Lavale Thomas

No. 45
- Position: Running back

Personal information
- Born: December 12, 1963 (age 62) Los Angeles, California, U.S.
- Listed height: 6 ft 0 in (1.83 m)
- Listed weight: 205 lb (93 kg)

Career information
- High school: Tulare Western (Tulare, California)
- College: Fresno State (1982–1985)
- NFL draft: 1986: undrafted

Career history
- Kansas City Chiefs (1986)*; Green Bay Packers (1987–1989);
- * Offseason or practice squad member only

Career NFL statistics
- Rushing yards: 19
- Rushing average: 3.8
- Receptions: 2
- Receiving yards: 52
- Touchdowns: 1
- Stats at Pro Football Reference

= Lavale Thomas =

American football player (born 1963)

Lavale Alvin Thomas (born December 12, 1963) is an American former professional football player who was a running back in the National Football League (NFL). He played college football for the Fresno State Bulldogs and later had stints with the Kansas City Chiefs and Green Bay Packers. He appeared in two NFL games, both for the Packers, with one being as a replacement player during the 1987 NFL strike and the other being in the 1988 season.

==Early life==
Thomas was born on December 12, 1963, in Los Angeles, California. He was a second cousin of Los Angeles Rams, Kansas City Chiefs and San Diego Chargers player Jewerl Thomas. He was a four-year letterman in high school; he first attended Jonesboro-Hodge High School in Jonesboro, Louisiana, playing one season in football as a center and helping them reach the state finals. Afterwards, he moved to Tulare, California, and attended Tulare Western High School; he was the first of two of their alumni to ever make it to the NFL.

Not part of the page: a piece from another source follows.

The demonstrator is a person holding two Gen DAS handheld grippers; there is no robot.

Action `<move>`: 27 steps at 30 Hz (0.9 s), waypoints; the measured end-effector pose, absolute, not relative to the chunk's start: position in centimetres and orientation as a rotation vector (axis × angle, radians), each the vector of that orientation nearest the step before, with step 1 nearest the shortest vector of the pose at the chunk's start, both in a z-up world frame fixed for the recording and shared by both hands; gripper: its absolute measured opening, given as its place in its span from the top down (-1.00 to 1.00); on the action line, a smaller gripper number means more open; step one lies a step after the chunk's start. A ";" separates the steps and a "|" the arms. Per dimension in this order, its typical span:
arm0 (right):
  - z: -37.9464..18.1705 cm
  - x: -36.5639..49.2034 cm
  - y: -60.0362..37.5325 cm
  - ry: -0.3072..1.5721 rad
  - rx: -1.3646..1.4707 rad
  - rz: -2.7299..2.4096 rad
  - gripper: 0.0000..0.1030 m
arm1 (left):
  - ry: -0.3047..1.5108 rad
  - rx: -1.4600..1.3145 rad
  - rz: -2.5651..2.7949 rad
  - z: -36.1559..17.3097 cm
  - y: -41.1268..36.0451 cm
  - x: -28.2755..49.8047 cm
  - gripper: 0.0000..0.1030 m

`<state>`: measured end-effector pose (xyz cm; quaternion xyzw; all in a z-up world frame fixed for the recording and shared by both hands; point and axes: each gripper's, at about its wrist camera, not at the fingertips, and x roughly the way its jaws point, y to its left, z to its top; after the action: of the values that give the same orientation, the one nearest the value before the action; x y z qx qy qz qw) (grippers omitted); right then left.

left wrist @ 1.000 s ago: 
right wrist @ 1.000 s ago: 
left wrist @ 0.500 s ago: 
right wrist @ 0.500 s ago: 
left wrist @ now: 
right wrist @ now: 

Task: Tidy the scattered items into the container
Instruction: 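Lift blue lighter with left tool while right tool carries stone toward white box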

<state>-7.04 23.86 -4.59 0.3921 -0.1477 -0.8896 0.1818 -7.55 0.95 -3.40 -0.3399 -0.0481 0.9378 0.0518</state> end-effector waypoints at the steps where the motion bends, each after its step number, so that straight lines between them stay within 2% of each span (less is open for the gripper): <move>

Thomas played both linebacker and running back as a sophomore at Tulare Western and was selected all-conference at the former. He then moved to fullback as a junior and was honorable mention all-conference. He returned to playing running back as a senior and was one of the top players at his position in the area, setting the all-time Tulare prep record with 1,479 rushing yards. He was first-team All-East Yosemite League (EYL) for his performance and played in the Tulare–Kings All-Star Game.

==College career==
Thomas was recruited by several major college football teams but choose to stay close to home and play for the Fresno State Bulldogs. He lettered as a true freshman in 1982. That season, he played 11 games and was one of the team's top backs. He ran for 264 yards and averaged 4.6 yards-per-carry with three rushing touchdowns despite being limited due to injury. He was again limited by injury in 1983, but still managed to be the Bulldogs' third-leading runner with 233 yards off 51 carries (a 4.6 average) and a touchdown as they went 6–5.

Thomas was set to be Fresno State's leading rusher in 1984, compiling 190 rushing yards and two touchdowns in four games before suffering a season-ending injury. When he returned for his senior season in 1985, he had to play behind James Williams and Kelly Skipper; he ended the year with 356 rushing yards on 55 carries with a touchdown, averaging 6.5 yards-per-carry. He ended his collegiate career with 210 carries for 1,043 yards (a 5.0 average) with seven rushing touchdowns, additionally tallying 27 receptions for 272 yards and another score.

==Professional career==
After going unselected in the 1986 NFL draft, Thomas was signed by the Kansas City Chiefs as an undrafted free agent. He was released on August 18. After spending the rest of the 1986 season out of football, he signed a contract with the Green Bay Packers on April 28, 1987. He was released by the Packers on September 7, 1987. He was brought back to the team later that month as a replacement player when the National Football League Players Association went on strike. He made his NFL debut against the Minnesota Vikings in Week 4, recording five rushes for 19 yards and two receptions for 52 yards and a touchdown. He appeared in no other strike games and was placed on injured reserve in mid-October. On August 22, 1988, he was placed on injured reserve again with a knee injury. Thomas was activated from injured reserve on December 16 and played in the team's Week 16 game against the Phoenix Cardinals, recording no statistics. He was released on July 19, 1989, ending his professional career.

==Later life==
Thomas later served as the CEO and president of the Sports Education Marketing program, a business designed to improve recruiting. He became in 2012 one of many players to sue the NFL for concussion-related injuries.